必要キロ単価 = 1台あたり必要売上 ÷ 年間走行距離
必要時間単価 = 1台あたり必要売上 ÷ 年間拘束時間
この二つの数字が、値決めの基準になります。キロ単価・時間単価の考え方をご覧ください。
受注判断への使い方
新しい依頼が来たとき、次を計算してください。
- その運行の距離と拘束時間
- 提示された運賃
- キロ単価・時間単価
- 必要単価と比較する
| 判定 | 対応 |
|---|---|
| 必要単価を上回る | 受ける |
| やや下回る | 組み合わせ(帰り荷)で補えるか検討 |
| 大きく下回る | 条件を交渉する。無理なら断る |
| 変動費も回収できない | 受けない |
「断る基準」が明確になることが、この方法の最大の価値です。
断れる会社になる
基準がないと、目の前の売上に飛びついてしまいます。基準があれば、「この条件では受けられません」と根拠を持って言えます。
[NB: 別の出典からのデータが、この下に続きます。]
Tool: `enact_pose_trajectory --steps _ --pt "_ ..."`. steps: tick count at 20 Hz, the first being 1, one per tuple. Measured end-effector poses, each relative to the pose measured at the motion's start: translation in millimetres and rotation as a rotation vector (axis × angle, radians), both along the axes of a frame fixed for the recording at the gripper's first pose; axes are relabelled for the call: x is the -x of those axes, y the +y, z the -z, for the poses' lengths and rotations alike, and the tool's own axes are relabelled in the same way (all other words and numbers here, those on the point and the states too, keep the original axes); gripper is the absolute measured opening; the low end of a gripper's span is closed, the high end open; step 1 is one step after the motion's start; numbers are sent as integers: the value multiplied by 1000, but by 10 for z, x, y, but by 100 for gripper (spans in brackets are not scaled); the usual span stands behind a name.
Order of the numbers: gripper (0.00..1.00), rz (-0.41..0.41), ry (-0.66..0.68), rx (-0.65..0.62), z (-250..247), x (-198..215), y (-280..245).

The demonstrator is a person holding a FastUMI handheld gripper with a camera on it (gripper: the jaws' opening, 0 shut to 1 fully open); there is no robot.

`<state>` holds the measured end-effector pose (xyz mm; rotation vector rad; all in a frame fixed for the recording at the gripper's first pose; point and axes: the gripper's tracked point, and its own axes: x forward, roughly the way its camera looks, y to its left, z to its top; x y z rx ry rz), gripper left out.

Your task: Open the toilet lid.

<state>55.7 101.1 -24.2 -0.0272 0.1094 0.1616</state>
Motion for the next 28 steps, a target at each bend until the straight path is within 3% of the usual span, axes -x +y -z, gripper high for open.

そして、断れる会社は交渉でも強くなります。運賃交渉の進め方と代替案をご覧ください。
既存の取引を点検する
必要単価が出たら、既存の取引をすべて当てはめてください。
- 必要単価を上回っている取引
- 下回っている取引
- 大きく下回っている取引
3番目から順に、交渉または撤退の対象になります。赤字取引の見極めと撤退をご覧ください。
現実とのギャップ
計算した必要単価が、現在の水準を大きく上回ることがあります。その場合、次のいずれかが必要です。
- 単価を上げる:交渉(時間がかかる)
- 稼働を上げる:実働率・実車率の改善(実車率と帰り荷の確保)
- コストを下げる:燃費、保険、整備(燃費管理と運転指導)
- 目標利益を見直す:達成可能な水準に
ギャップが見えること自体が成果です。 見えなければ、何をすべきかも分かりません。
年1回見直す
人件費も燃料も車両価格も変わります。決算後に必要単価を計算し直すことを習慣にしてください。それが翌年の交渉方針になります。
M&Aでの意味
必要単価を持ち、それに基づいて受注判断をしている会社は、価格決定力がある会社と評価されます。買い手にとっては、買収後も利益が読める会社ということです。
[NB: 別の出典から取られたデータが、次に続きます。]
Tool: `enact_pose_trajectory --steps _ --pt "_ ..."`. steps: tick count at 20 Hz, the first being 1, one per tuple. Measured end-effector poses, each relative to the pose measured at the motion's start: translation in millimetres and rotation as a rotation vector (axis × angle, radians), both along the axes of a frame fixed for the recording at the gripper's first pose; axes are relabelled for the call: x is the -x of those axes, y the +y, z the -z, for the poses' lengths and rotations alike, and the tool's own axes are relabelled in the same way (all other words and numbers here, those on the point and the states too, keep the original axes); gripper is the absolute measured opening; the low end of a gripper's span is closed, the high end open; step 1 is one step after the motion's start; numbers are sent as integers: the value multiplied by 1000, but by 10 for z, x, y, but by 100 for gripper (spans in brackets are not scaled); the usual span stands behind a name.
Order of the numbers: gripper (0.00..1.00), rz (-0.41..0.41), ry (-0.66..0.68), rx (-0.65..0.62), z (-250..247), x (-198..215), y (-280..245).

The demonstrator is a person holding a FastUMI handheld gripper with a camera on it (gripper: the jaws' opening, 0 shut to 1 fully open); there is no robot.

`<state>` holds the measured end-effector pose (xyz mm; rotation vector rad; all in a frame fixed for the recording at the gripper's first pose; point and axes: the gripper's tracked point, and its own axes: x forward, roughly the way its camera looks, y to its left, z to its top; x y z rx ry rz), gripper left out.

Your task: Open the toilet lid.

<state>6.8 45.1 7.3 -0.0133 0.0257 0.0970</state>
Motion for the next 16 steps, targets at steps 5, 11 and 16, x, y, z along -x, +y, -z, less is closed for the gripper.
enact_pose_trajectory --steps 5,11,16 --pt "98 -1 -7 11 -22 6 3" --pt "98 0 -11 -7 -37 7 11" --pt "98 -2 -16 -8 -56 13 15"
評価が上がる会社の条件、EBITDA倍率で見る運送会社の価値をご覧ください。
まとめ
必要利益(返済+車両更新+投資+内部留保+税金)から逆算し、必要売上、1台あたり必要売上、必要単価の順に落としてください。この基準があれば、受注の判断と断る根拠が明確になります。年1回、決算後に計算し直すことを習慣にしてください。